MELAWAN lupa termasuk agenda yang gigih diperjuangkan manusia, terlebih pelupa apalagi pikun dianggap sebagai petaka. Meski manusia tidak dapat pula memungkiri kinerja otak kian lama makin menurun yang berpengaruh kepada memburuknya ingatan.
Anehnya, sebagian manusia punya ingatan yang baik justru untuk hal-hal yang buruk, tentang deretan kenangan yang menoreh luka di lubuk sanubarinya. Mengapa ingatannya bisa sedemikian kuat untuk yang menyakitkan ya?
Episode #1:
“Seumur hidup, aku tidak akan melupakannya!” ucapan itu dikumandangkannya puluhan tahun yang lalu. Kini, hingga uban bertaburan di kepalanya, bukan hanya setia melajang, perempuan itu juga memegang teguh perkataannya itu.
Bagaimana dia akan lupa, cinta tulusnya kandas ketika selangkah lagi menuju pelaminan. Pahitnya, lelaki pujaan hati malah bersanding dengan sahabat dekatnya, ya semacam episode pagar makan tanaman.
Karirnya yang teramat gemilang dan kesibukan yang begitu padat tidak dapat menjadi pelarian dari kenangan-kenangan buruk; bangun pagi dia teringat pahitnya pengkhianatan sahabat, hingga tengah malam susah memejamkan mata teringat tentang rasa sakit itu.
Di rumahnya yang megah, tersedia sebuah ruangan khusus, tempat dirinya membanting barang-barang, memecahkan apa saja, pokoknya melampiaskan segala amarah. Akan tetapi rasa sakit itu tidak kunjung beranjak pergi. Sakit sekali!
Episode 2#
Dunia ini terlihat betul-betul kecil bagi dirinya. Betapa tidak, perempuan itu sarapan pagi, makan siang dan makan malam bisa di negara yang berbeda-beda.

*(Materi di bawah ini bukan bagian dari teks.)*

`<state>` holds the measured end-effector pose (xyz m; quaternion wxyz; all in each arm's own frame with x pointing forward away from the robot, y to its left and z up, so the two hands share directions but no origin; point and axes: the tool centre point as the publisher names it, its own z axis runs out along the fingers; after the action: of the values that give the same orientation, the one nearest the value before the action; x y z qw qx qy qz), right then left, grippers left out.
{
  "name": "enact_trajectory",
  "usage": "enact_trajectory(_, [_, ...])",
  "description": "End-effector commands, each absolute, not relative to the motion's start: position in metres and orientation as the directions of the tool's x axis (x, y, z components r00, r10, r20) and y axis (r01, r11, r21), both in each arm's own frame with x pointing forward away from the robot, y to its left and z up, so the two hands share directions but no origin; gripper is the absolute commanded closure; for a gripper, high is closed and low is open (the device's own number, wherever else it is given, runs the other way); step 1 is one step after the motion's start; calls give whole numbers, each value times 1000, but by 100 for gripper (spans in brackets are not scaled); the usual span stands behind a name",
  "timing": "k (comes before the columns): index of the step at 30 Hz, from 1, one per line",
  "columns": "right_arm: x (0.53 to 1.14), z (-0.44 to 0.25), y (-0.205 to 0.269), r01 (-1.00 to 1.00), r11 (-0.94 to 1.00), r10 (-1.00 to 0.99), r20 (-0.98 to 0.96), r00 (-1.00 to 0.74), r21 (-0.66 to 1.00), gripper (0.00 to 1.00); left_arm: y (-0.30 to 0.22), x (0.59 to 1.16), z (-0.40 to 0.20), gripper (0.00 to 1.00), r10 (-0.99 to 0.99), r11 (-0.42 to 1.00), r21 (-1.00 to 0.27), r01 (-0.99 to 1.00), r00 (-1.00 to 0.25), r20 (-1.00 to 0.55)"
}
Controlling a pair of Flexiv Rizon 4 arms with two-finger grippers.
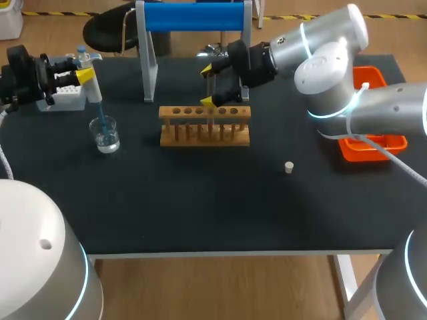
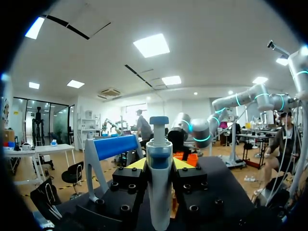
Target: Invert the test tube, pick up the pipette, mount the tip to pipette, aspirate from beaker and dispense into the tube, eject the tip, return the pipette, and cap with the stopper.
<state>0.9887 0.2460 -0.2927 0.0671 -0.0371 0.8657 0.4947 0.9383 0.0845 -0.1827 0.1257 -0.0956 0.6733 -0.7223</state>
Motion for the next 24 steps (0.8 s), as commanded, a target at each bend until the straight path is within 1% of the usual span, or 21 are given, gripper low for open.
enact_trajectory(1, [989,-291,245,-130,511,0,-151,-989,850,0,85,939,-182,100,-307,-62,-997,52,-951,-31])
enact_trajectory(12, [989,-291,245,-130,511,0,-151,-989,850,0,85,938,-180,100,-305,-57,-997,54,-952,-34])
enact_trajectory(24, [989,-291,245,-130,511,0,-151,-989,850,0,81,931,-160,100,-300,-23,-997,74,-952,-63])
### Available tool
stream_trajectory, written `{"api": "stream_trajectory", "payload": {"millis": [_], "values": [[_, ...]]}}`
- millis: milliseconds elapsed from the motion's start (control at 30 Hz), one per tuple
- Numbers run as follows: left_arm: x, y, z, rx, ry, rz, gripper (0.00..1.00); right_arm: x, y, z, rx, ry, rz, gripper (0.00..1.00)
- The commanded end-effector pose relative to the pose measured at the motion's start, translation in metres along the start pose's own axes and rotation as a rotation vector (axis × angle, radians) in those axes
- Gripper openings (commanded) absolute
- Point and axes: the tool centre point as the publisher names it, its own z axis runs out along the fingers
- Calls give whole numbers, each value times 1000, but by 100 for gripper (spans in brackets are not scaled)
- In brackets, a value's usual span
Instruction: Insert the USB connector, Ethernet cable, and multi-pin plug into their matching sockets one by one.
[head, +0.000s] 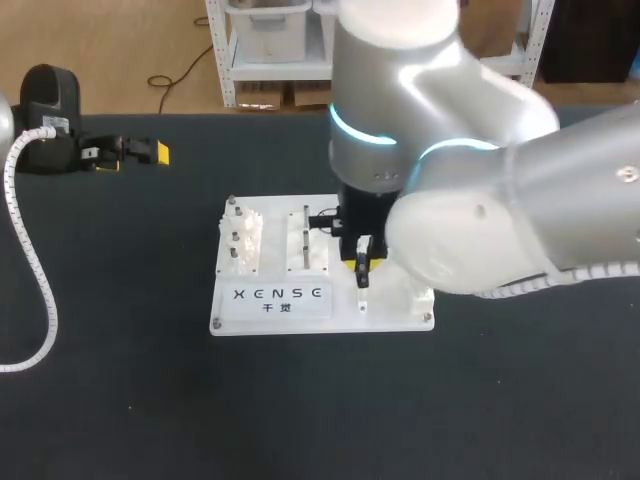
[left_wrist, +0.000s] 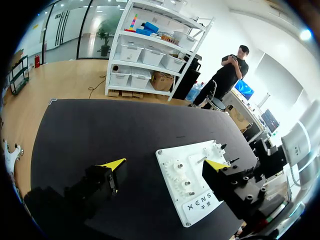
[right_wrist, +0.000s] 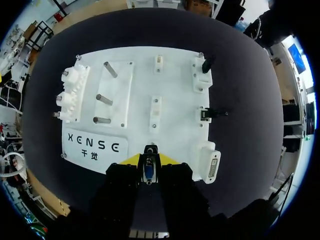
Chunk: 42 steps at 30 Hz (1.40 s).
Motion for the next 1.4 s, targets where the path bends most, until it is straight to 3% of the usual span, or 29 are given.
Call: {"api": "stream_trajectory", "payload": {"millis": [33,367,567,1400], "values": [[0,0,0,0,0,0,100,13,-20,-25,-19,-81,2,0],[0,0,0,0,0,0,100,14,-54,-53,-17,-127,34,0],[0,0,0,0,0,0,100,18,-68,-51,12,-133,38,0],[0,0,0,0,0,0,100,13,-75,-26,31,-104,72,0]]}}
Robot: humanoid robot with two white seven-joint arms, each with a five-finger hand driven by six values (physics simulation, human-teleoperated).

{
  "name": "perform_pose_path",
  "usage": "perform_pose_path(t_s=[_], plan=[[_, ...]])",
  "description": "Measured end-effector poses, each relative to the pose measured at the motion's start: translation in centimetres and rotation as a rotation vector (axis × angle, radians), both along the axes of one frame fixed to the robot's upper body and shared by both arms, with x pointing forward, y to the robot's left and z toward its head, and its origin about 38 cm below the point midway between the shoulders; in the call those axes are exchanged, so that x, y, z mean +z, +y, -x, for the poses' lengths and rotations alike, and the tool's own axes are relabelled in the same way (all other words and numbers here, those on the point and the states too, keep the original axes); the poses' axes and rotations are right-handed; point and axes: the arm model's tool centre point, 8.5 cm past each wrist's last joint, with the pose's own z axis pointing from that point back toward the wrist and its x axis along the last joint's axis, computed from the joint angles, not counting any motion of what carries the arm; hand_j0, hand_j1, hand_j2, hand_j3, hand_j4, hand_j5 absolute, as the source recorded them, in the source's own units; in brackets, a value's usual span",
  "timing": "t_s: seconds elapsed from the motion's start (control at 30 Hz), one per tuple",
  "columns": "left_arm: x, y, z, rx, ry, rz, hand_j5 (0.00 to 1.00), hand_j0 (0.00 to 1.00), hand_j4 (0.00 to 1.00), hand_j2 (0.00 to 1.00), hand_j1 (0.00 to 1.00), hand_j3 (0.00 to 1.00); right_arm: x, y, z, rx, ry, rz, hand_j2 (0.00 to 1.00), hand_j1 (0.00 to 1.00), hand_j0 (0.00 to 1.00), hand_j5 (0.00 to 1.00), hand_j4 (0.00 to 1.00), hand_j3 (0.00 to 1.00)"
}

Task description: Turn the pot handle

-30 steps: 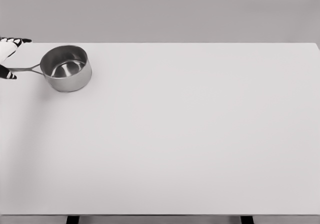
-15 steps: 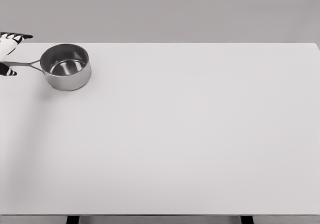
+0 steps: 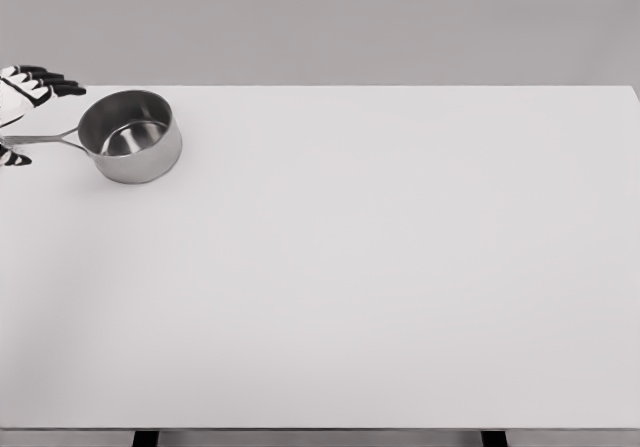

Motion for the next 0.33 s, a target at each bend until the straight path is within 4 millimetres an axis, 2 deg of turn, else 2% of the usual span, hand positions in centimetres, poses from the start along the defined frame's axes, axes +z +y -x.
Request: perform_pose_path(t_s=[0.07, 0.13, 0.17, 0.27, 0.33], plan=[[1.8, -3.4, 1.9, -0.134, -0.017, -0.029, 1.00, 1.00, 1.00, 1.00, 1.00, 1.00, 0.0, 0.0, 0.0, 0.000, 0.000, 0.000, 1.00, 1.00, 1.00, 1.00, 1.00, 1.00], [1.3, -6.6, 3.7, -0.245, 0.009, -0.037, 1.00, 1.00, 1.00, 1.00, 1.00, 1.00, 0.0, 0.0, 0.0, 0.000, 0.000, 0.000, 1.00, 1.00, 1.00, 1.00, 1.00, 1.00], [0.2, -7.6, 4.5, -0.282, 0.041, -0.036, 1.00, 1.00, 1.00, 1.00, 1.00, 1.00, 0.0, 0.0, 0.1, 0.000, 0.001, 0.000, 1.00, 1.00, 1.00, 1.00, 1.00, 1.00], [-4.7, -9.5, 7.1, -0.349, 0.196, -0.042, 1.00, 1.00, 1.00, 1.00, 1.00, 1.00, 0.0, 0.0, 0.1, 0.000, 0.001, 0.000, 1.00, 1.00, 1.00, 1.00, 1.00, 1.00], [-6.6, -10.4, 8.1, -0.378, 0.256, -0.051, 1.00, 1.00, 1.00, 1.00, 1.00, 1.00, 0.0, 0.0, 0.0, 0.000, 0.000, 0.000, 1.00, 1.00, 1.00, 1.00, 1.00, 1.00]])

Dia dengan mudah berterbangan ke berbagai penjuru bumi, karena kapasitas dirinya yang memang menakjubkan, level internasional lho!
Tetapi dia mengaku tidak dapat menikmati hidup, meski telah memiliki suami yang pengertian, serta anak-anak yang mengagumkan. Pasalnya, perempuan itu dirundung luka batin, dan seringkali diterjang oleh kenangan-kenangan buruk.

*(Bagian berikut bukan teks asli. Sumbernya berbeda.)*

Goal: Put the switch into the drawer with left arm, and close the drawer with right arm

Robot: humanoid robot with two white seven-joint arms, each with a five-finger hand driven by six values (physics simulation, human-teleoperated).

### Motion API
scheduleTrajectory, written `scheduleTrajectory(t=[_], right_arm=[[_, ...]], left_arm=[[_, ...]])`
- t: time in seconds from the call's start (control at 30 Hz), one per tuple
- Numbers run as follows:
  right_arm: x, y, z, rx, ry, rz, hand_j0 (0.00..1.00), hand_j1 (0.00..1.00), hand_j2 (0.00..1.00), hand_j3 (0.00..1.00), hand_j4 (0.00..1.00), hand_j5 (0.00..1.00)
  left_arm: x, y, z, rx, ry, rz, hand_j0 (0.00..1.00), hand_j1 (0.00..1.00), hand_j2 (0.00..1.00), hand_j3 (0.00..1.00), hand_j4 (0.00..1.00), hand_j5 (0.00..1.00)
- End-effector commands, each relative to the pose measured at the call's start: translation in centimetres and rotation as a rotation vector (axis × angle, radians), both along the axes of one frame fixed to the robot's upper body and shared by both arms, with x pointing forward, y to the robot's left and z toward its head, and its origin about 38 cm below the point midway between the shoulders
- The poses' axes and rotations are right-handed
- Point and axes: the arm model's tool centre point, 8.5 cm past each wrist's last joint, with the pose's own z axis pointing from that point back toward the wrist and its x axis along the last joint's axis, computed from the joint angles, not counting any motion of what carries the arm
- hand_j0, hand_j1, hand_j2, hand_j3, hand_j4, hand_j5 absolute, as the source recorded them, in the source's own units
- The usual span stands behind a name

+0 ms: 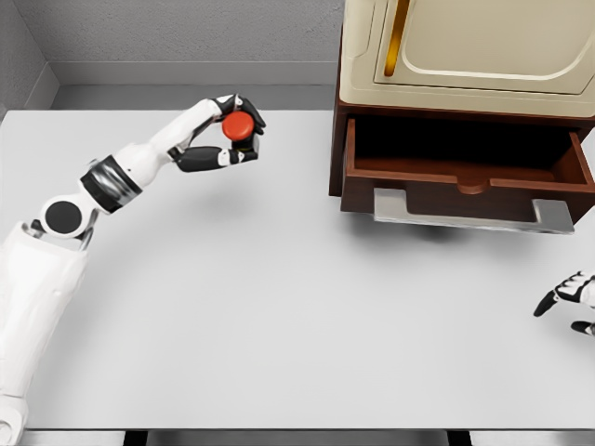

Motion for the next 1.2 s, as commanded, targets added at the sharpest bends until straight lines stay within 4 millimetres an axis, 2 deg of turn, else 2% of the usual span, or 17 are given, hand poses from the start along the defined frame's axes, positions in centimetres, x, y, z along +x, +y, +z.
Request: scheduleTrajectory(t=[0.0,0.17,0.27,0.37,0.7,0.8,0.83,1.17], right_arm=[[0.0,0.1,-0.1,0.002,0.011,0.005,0.62,0.62,0.62,0.62,0.62,0.62],[0.3,0.2,0.2,0.003,-0.002,0.006,0.63,0.63,0.63,0.63,0.63,0.63],[0.1,0.5,-0.4,0.007,0.016,0.014,0.64,0.64,0.64,0.64,0.64,0.64],[0.5,0.5,0.1,0.006,0.000,0.017,0.64,0.64,0.64,0.64,0.64,0.64],[0.4,0.7,-0.2,0.006,0.013,0.025,0.65,0.65,0.65,0.65,0.65,0.65],[0.3,0.9,-0.5,0.009,0.022,0.028,0.65,0.65,0.65,0.65,0.65,0.65],[0.3,0.9,-0.6,0.009,0.026,0.030,0.65,0.65,0.65,0.65,0.65,0.65],[1.4,1.1,0.7,0.009,-0.025,0.036,0.65,0.65,0.65,0.65,0.65,0.65]], left_arm=[[-0.3,-0.9,0.7,-0.021,-0.019,-0.022,0.35,0.35,0.35,0.35,0.35,0.35],[-0.9,-2.0,2.2,-0.025,-0.061,-0.058,0.35,0.35,0.35,0.35,0.35,0.35],[-1.2,-2.5,2.7,-0.028,-0.078,-0.072,0.35,0.35,0.35,0.35,0.35,0.35],[-1.3,-3.4,2.9,-0.042,-0.084,-0.089,0.35,0.35,0.35,0.35,0.35,0.35],[-1.6,-8.4,3.9,-0.104,-0.097,-0.181,0.35,0.35,0.35,0.35,0.35,0.35],[-1.7,-8.8,4.0,-0.108,-0.100,-0.192,0.35,0.35,0.35,0.35,0.35,0.35],[-1.7,-9.6,4.4,-0.104,-0.107,-0.210,0.35,0.35,0.35,0.35,0.35,0.35],[-2.0,-14.1,5.5,-0.038,-0.175,-0.250,0.35,0.35,0.35,0.35,0.35,0.35]])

Dalam sehari saja, berulang-ulang kali kenangan pahit itu menerpa; tentang ibunya yang diinjak-injak oleh tetangga, tentang cacian dan makian yang mempermalukan keluarganya.
Celakanya, tetangga itu adalah gurunya di sekolah, yang membuat bu guru itu makin leluasa membully dirinya. Dan kejadian-kejadian yang menyayat hati itu tak kunjung pupus, dan terus menghantui sepanjang hayatnya.
Mengapa ingatan manusia amat kuat terhadap yang buruk-buruk? Setidaknya ada beberapa aspek yang menarik untuk dicermati:
Pertama, trauma yang teramat mendalam.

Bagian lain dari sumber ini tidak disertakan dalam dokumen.